Your 401(k) retirement plan is all about investing in your future. That means a few different things as far as choosing the mutual funds in which to invest.
First, you want to consider your time horizon. If you have a long horizon, that means that you have years to weather the market's ups and downs. Second, you want to set it and forget it -- that is, you want funds that produce consistent, long-term returns that aren't prone to wild swings, especially if you're closer to retirement. Third, you want a portfolio of diversified funds that perform differently in various market environments to smooth out your overall returns.
Here are three mutual funds that will help you accomplish these objectives.
Fidelity 500 Index Fund (FXAIX)
An index fund is an essential part of a 401(k) portfolio for a few reasons. These types of funds usually have very low expense ratios -- that is, the proportion of your assets that you spend on management and administration fees. Lower expense ratios mean more returns for you.
They also track the index they represent. In Fidelity 500 Index Fund's (FXAIX 1.46%) case, that's the S&P 500. The S&P 500 includes the largest 500 large-cap stocks in the U.S. It's considered the best barometer for the performance of the market.
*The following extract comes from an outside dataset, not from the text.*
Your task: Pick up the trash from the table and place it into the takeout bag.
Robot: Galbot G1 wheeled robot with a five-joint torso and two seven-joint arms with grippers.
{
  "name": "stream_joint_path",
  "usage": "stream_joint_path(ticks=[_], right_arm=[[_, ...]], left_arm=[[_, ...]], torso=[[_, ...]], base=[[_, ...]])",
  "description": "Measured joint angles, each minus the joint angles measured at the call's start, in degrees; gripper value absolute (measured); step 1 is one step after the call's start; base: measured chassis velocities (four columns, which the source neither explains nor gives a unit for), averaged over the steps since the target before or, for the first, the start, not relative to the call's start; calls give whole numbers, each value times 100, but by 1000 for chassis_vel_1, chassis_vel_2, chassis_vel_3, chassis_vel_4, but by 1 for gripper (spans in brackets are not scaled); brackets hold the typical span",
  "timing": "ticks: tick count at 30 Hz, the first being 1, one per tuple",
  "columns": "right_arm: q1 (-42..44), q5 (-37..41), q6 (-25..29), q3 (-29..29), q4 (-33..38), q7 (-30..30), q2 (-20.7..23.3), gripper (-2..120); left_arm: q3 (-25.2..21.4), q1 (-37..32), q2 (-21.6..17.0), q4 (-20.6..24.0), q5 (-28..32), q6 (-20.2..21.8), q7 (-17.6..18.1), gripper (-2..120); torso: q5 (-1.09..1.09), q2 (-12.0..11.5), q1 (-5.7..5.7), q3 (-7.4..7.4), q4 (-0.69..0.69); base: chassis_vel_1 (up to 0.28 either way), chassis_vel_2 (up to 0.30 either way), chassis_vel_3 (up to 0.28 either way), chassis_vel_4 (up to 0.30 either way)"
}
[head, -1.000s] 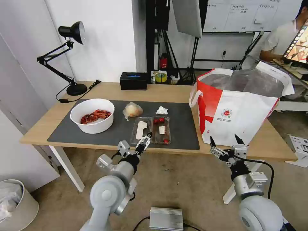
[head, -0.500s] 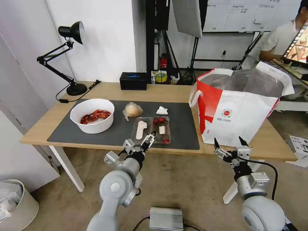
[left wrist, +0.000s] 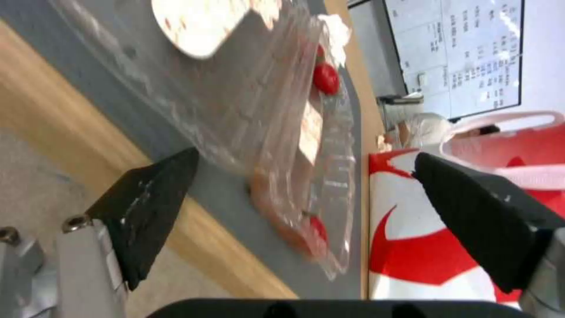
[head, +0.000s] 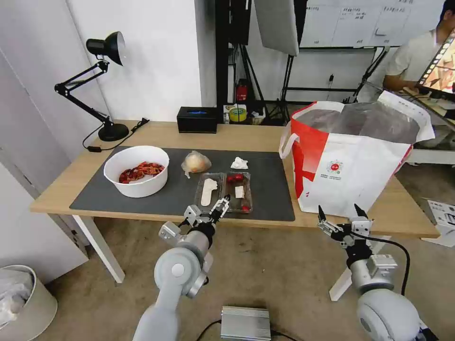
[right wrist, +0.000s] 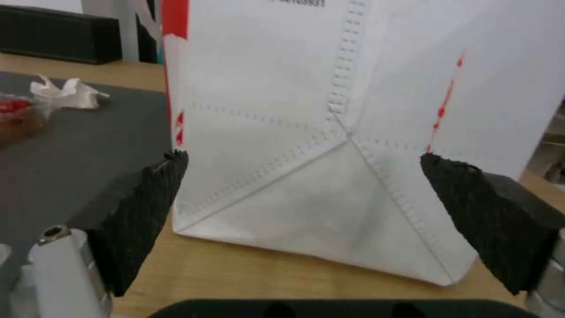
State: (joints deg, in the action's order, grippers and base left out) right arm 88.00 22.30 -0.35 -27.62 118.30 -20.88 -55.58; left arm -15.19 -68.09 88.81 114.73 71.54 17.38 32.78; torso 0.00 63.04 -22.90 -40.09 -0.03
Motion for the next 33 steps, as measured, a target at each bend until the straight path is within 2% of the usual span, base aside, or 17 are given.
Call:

The Fidelity 500 Index fund, with $224 billion in assets, has performed pretty much in sync with the S&P 500 over the years. It has a 5-year annualized return of 9.86%, a 10-year return of 13.14%, and a lifetime annualized return of 10.18% as of May 31. It has among the lowest expense ratios out there at 0.015%. This rivals its main competitor, the Vanguard 500 Index fund, which has 0.014%.
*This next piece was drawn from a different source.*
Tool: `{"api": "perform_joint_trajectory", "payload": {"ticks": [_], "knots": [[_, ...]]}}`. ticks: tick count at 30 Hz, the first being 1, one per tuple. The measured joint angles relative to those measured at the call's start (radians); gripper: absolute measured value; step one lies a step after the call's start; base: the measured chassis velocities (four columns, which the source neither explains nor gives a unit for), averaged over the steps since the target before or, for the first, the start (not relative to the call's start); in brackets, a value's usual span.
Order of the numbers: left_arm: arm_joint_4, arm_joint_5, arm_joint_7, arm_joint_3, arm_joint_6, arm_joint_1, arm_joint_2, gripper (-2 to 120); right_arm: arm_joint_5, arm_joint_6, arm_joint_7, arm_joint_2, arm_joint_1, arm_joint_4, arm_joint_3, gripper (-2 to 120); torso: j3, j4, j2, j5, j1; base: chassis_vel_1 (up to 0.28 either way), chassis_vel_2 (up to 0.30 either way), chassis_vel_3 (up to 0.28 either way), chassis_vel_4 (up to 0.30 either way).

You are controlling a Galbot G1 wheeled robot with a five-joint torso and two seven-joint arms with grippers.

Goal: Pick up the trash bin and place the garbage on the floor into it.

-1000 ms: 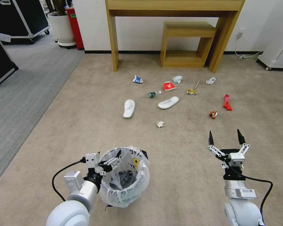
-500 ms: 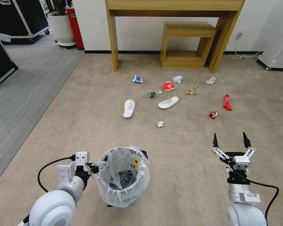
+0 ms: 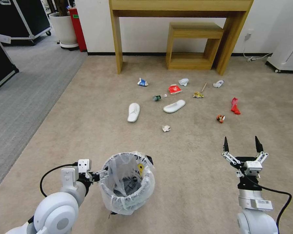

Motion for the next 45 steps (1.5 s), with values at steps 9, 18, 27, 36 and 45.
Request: {"api": "perform_joint_trajectory", "payload": {"ticks": [9, 18, 27, 36, 45], "knots": [[0.057, -0.013, 0.015, 0.06, -0.016, -0.041, -0.048, 100, 0.002, 0.003, -0.001, -0.001, 0.0, 0.0, -0.001, 100, 0.0, -0.0001, 0.0, 0.0, 0.0, 0.0, 0.0, 0.0, 0.0], [0.113, -0.014, 0.02, 0.114, -0.024, -0.065, -0.09, 100, 0.002, 0.004, -0.003, -0.006, -0.002, 0.007, -0.004, 100, 0.0, 0.0, 0.0, 0.0, 0.0, 0.0, 0.0, 0.0, 0.0], [0.162, -0.032, 0.03, 0.097, -0.018, -0.057, -0.089, 99, 0.003, 0.004, -0.004, -0.018, 0.008, 0.002, -0.027, 100, 0.0, 0.0001, 0.0, 0.0001, 0.0, 0.0, 0.0, 0.0, 0.0], [0.199, -0.03, -0.008, 0.097, 0.023, -0.067, -0.11, 100, 0.003, 0.006, -0.004, -0.02, 0.01, -0.005, -0.026, 100, 0.0, 0.0, 0.0, 0.0001, 0.0, 0.0, 0.0, 0.0, 0.0], [0.242, -0.07, -0.009, 0.113, 0.01, -0.124, -0.128, 100, 0.003, 0.009, -0.007, -0.017, 0.016, -0.009, -0.031, 100, 0.0, 0.0, 0.0, 0.0005, 0.0, 0.0, 0.0, 0.0, 0.0]]}}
Fidelity 500 slightly outperforms Vanguard 500 for both 5- and 10-year returns (by 14 and 15 basis points, respectively). It also outperforms the large blend fund average with 7.58% and 11.42% for the 5- and 10-year returns.
American Balanced Fund (AMBFX)
A balanced fund provides exposure to both stocks and bonds, giving the portfolio more stability, which is particularly desirable during periods when the stock market is down. American Funds' American Balanced Fund (ABALX 0.91%) is one of the better options in this asset class. It invests between 50% and 75% in equities, depending on market conditions, with the rest in bonds and cash. The current allocation is 51.6% U.S. stocks, 7.5% non-U.S. stocks, 27.4% U.S. bonds, 4.1% non-U.S. bonds, and 9.4% cash.
The fund's equity holdings are mostly focused on growth-oriented large-cap stocks that pay dividends, while the fixed income holdings are primarily in investment-grade corporate and federal government bonds. It is broadly diversified, with more than 1,800 holdings, the largest of which is Microsoft at 3.9%. The expense ratio is a relatively low at 0.37% -- well below the Lipper average for balanced funds of 0.82%. The fund is up about 5.2% year to date, while the S&P 500 is down about 5%. American Balanced is up 10.17% over the past 10 years, beating its benchmark, and 10.68% since its inception in 1975.
T. Rowe Blue Chip Growth Fund (TRBCX)
With the nation facing a recession and what will likely be a long recovery, blue chip stocks are solid bets for investors. These are the stocks of companies that are stalwarts of their industries. They're stable, profitable, and well-established, with the size and strength to not only survive an economic downturn, but even grow.
T. Rowe Price Blue Chip Growth Fund (TRBCX 1.68%) is a top performer in this asset class. This fund, with roughly $75.6 billion in assets, invests in large- and mid-sized blue chip companies. The portfolio is much more focused than the others, with only about 130 holdings. Amazon is the largest at 10.7%. The top 10 holdings account for 49% of the portfolio.
The portfolio management team is led by Larry Puglia, who has managed the fund since 1993. Puglia and his team look for growth companies that lead their industries and consistently meet or beat earnings targets. The performance has been stellar, up 10.74% over the last five years, which beats the S&P 500 benchmark by more than 4%. Over the past 10 years, the T. Rowe Price Blue Chip Growth Fund is up 13.86%, much better than the 10.53% return of the benchmark. For an actively managed fund, it has a surprisingly below-average 0.69% expense ratio.
These three funds can serve as the foundation of a 401(K) plan that consistently grows over the long-term, through various market cycles. But keep in mind, it's important to further diversify with a range of different funds -- from fixed income to aggressive growth -- to maximize performance.